Nomes, por exemplo, eu os esqueço bastante. Puxei a minha mãe, a quem eu criticava por isso. Mãe, não é Flora, é Flórida. E ela dava aquele risinho. Só não tenho o mesmo risinho sapeca de dona Haydée – por muitos chamada de Idê e, no papel, de Aidê, Ydê, enfim, de várias formas abrasileiradas ou nem tanto do nome de origem francesa –, no mais estou igual a ela. O problema com nome me atormenta por exemplo em dia de lançamento de livro. Eu obrigo quem ficar responsável pela venda a colocar um post-it com o nome da pessoa, mesmo que a pessoa diga que é minha mãe. Aliás, se disser isso, melhor sair correndo, é um fantasma. Mas, não tenhamos medo, mamãe seria o fantasma mais camarada da face da terra.

Registrarei alguns casos que estão sumindo da minha lembrança, assim vocês os guardam e, quando eu precisar – é claro que precisarei, a idade está chegando –, já sei a quem recorrer. São bobeirinhas, compreendam. É a parte afetiva da vida, e sei lá se não a efetiva também.

Lá pelo meus doze anos, eu tinha uma paquera, e ela não me dava bola. Certa vez, reunidos em torno da piscina da casa de um amigo, ela me chamou de pateta. Doeu! Mas naquele dia mesmo, numa conversa que descambou para histórias em quadrinho, ela disse que seu personagem preferido era o Pateta. Apesar dessa bandeira, nós nunca namoramos. Fiquei muito impactado pelo adjetivo.

Fomos eu e um amigo andar pela periferia de minha cidade natal. Ela era pequena, mas a divisão pobreza e não pobreza existia ali como em qualquer parte do Brasil. Eu não era rico, mas, aos olhos dos meninos do bairro, era sim. E o que aconteceu? Uma turma começou a correr atrás de mim e de meu amigo. Eles nos atiravam pedra, xingavam. Nós nos enfiamos num pasto e fomos correndo até chegar à linha de trem de ferro.
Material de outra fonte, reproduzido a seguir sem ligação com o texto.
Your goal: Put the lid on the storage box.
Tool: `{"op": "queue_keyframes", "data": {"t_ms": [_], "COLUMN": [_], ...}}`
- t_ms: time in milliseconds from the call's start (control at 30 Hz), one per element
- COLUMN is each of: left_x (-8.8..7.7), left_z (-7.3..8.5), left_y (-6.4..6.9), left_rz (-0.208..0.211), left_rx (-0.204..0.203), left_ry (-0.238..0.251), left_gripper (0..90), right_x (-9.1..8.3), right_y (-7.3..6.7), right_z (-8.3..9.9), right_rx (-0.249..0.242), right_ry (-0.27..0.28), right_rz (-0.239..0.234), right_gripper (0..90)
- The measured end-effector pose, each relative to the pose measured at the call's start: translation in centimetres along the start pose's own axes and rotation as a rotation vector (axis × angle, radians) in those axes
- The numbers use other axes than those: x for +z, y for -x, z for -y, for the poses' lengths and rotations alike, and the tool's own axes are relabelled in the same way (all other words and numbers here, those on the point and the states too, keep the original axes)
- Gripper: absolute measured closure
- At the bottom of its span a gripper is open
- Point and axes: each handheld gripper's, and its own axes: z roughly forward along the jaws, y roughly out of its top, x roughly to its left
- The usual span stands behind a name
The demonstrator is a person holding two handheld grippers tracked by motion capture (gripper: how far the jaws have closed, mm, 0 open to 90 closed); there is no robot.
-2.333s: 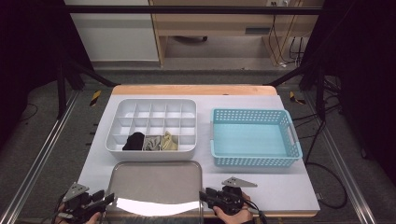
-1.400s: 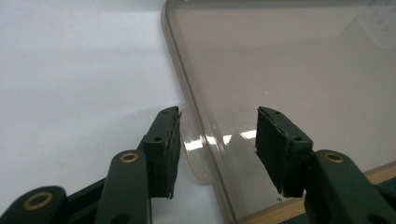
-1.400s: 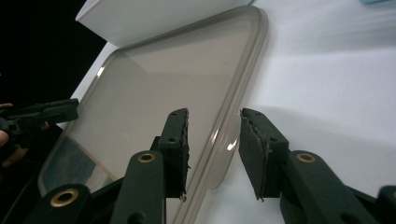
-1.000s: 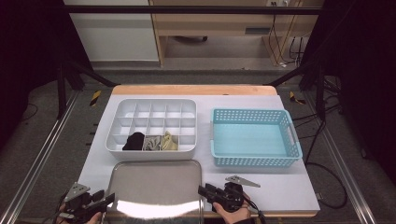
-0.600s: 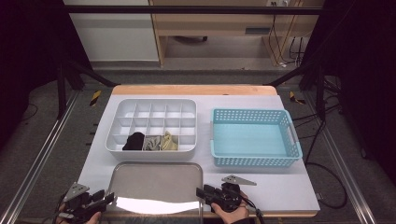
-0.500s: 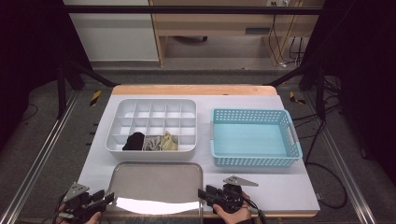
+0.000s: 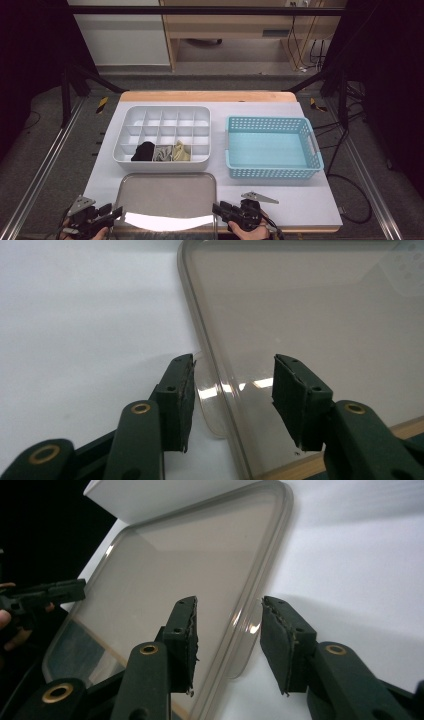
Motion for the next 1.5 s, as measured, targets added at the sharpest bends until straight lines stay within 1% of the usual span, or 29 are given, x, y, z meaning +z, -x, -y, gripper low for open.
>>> {"op": "queue_keyframes", "data": {"t_ms": [67, 100, 200, 233, 333, 433, 533, 600, 700, 767, 900, 967, 1000, 1033, 1067, 1100, 1133, 1167, 1267, 1433, 1500], "left_x": [0.00, 0.00, -0.01, -0.02, -0.03, -0.03, -0.02, -0.03, -0.02, -0.01, -0.02, -0.02, -0.02, -0.03, -0.02, -0.03, -0.02, -0.02, -0.02, -0.01, -0.01], "left_z": [0.00, 0.00, 0.01, 0.01, 0.01, 0.01, 0.01, 0.01, 0.01, 0.01, 0.01, 0.00, 0.00, 0.00, 0.01, 0.01, 0.02, 0.01, 0.01, 0.01, 0.01], "left_y": [-0.02, -0.04, -0.07, -0.10, -0.13, -0.12, -0.11, -0.12, -0.11, -0.09, -0.10, -0.13, -0.12, -0.18, -0.18, -0.18, -0.17, -0.18, -0.17, -0.19, -0.24], "left_rz": [0.002, 0.004, 0.006, 0.006, 0.008, 0.008, 0.006, 0.006, 0.005, 0.003, 0.003, 0.005, 0.009, 0.010, 0.009, 0.008, 0.008, 0.007, 0.003, 0.003, 0.009], "left_rx": [-0.002, -0.003, -0.006, -0.004, -0.006, -0.006, -0.005, -0.006, -0.006, -0.005, -0.006, -0.006, -0.006, -0.009, -0.013, -0.012, -0.012, -0.010, -0.013, -0.018, -0.023], "left_ry": [0.001, 0.001, 0.001, 0.000, -0.001, 0.000, 0.001, 0.000, 0.000, 0.000, 0.001, -0.001, 0.001, 0.001, 0.005, 0.004, 0.005, 0.003, 0.003, 0.004, 0.005], "left_gripper": [50.1, 50.1, 50.0, 50.0, 50.0, 50.0, 50.0, 50.1, 50.2, 50.3, 50.3, 50.3, 50.1, 49.6, 49.8, 50.3, 50.3, 50.4, 51.3, 51.7, 51.6], "right_x": [0.15, 0.18, 0.17, 0.10, -0.02, -0.16, -0.04, -0.01, -0.22, -0.33, -0.06, -0.07, -0.10, -0.01, 0.08, 0.17, 0.20, 0.20, 0.30, 0.40, 0.30], "right_y": [0.08, 0.07, 0.18, 0.11, 0.10, 0.07, 0.15, 0.19, 0.11, 0.11, 0.30, 0.32, 0.28, 0.17, -0.12, -0.40, -0.47, -0.37, -0.32, -0.14, -0.13], "right_z": [-0.15, -0.21, -0.28, -0.30, -0.27, -0.30, -0.40, -0.48, -0.50, -0.36, -0.19, -0.41, -0.52, -0.56, -0.52, -0.57, -0.56, -0.51, -0.26, -0.12, -0.17], "right_rx": [0.002, 0.014, 0.015, 0.025, 0.020, 0.029, 0.032, 0.030, 0.046, 0.046, 0.060, 0.060, 0.066, 0.086, 0.070, 0.043, 0.041, 0.043, 0.049, 0.069, 0.077], "right_ry": [0.009, 0.011, 0.020, 0.019, 0.028, 0.036, 0.043, 0.051, 0.060, 0.065, 0.066, 0.081, 0.083, 0.078, 0.093, 0.088, 0.081, 0.082, 0.064, 0.062, 0.070], "right_rz": [0.002, 0.000, -0.006, -0.010, -0.013, -0.021, -0.017, -0.023, -0.036, -0.042, -0.036, -0.047, -0.064, -0.111, -0.099, -0.074, -0.064, -0.068, -0.055, -0.063, -0.082], "right_gripper": [58.6, 58.4, 58.5, 58.8, 58.9, 60.5, 61.0, 61.1, 61.5, 61.3, 60.9, 62.2, 66.0, 64.2, 64.0, 63.7, 63.8, 64.5, 62.4, 61.3, 60.2]}}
Naquela época, circulavam os últimos cargueiros, um pouco depois fechariam a Mogiana e alguém surrupiaria os trilhos, bem, mas isso é outra história. Eu e meu amigo começamos a andar sem olhar para trás, certos de que os garotos continuavam na nossa cola. Além disso, seguíamos atentos a um possível aparecimento da “Maria Fumaça”, um perigo muito maior. Depois nos acalmamos. Havíamos escapado. Meu amigo então contou que um preso fugira da cadeia (localizada na Praça da Liberdade, vejam só) e que o bandido tinha uma particularidade: ele se transformava em objetos. Por exemplo, ele bem poderia ser aquele cupinzeiro bem ao nosso lado. Saímos em disparada novamente. Não fosse a fome, talvez estivéssemos correndo até hoje.

Eu tinha tosse de cachorro. Muito seca, seca demais, acho que era de cachorro grande, mas manso.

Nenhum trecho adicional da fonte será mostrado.